Alexander James Rodriguez (also known as AJ Rodriguez) is a Spanish-born British actor and singer best known for his voice acting in a variety animated productions including the 2020 Golden-Globe winner and Academy Awards-nominee Missing Link, and for being the voice of Cardamon on the Netflix show Bee and PuppyCat.

Life and career 
Alexander was born in Marbella, Spain. In 2014 Alexander joined SAG-AFTRA.

In 2015, Alexander joined the cast of Appropriate at the Mark Taper Forum in Los Angeles.

The actor progressed into music in May 2020, when he recorded pop records, including the title "My Crew" released during the COVID 19 pandemic lockdown.

In September 2020, Alexander was cast in the film Where Sweet Dreams Die; and was attached to the TV documentary series, Content is King.

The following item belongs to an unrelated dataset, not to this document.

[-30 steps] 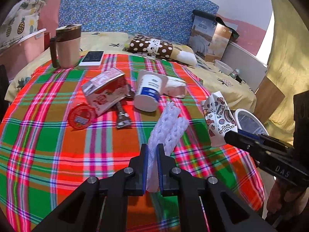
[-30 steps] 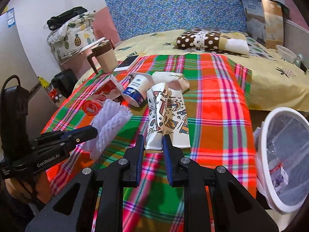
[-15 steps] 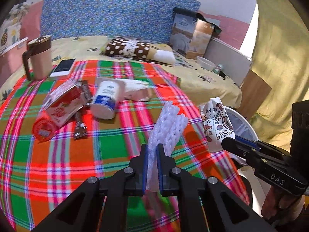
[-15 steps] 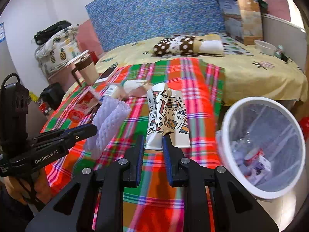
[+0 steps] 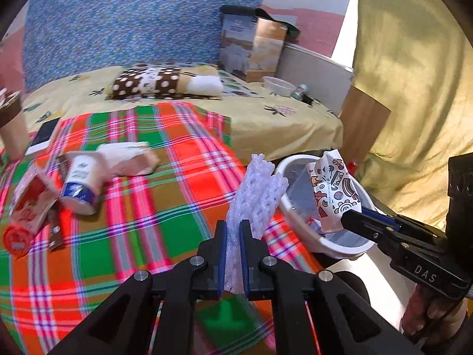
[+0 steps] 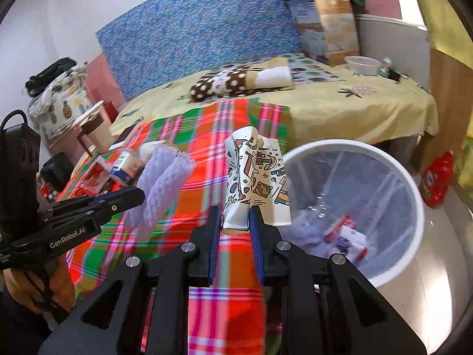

Alexander James Rodriguez received the Rising Star Award (Male) in January 2021 at the 11th Annual Hollywood Music in Media Awards for his song, "My Crew", and in May, he released his summer anthem, "California". He released his first Spanish-English hybrid song "Bella Loquita" in July 2021. Since then, Alexander has gone on to release multiple pop records in both English and Spanish.

Work

Film

Television

Discography

References

External links 
 
 
 

Living people
British pop singers
English expatriates in Spain
English expatriates in the United States
English male child actors
English male film actors
English male stage actors
English male television actors
English male voice actors
People from London
People from Marbella
Year of birth missing (living people)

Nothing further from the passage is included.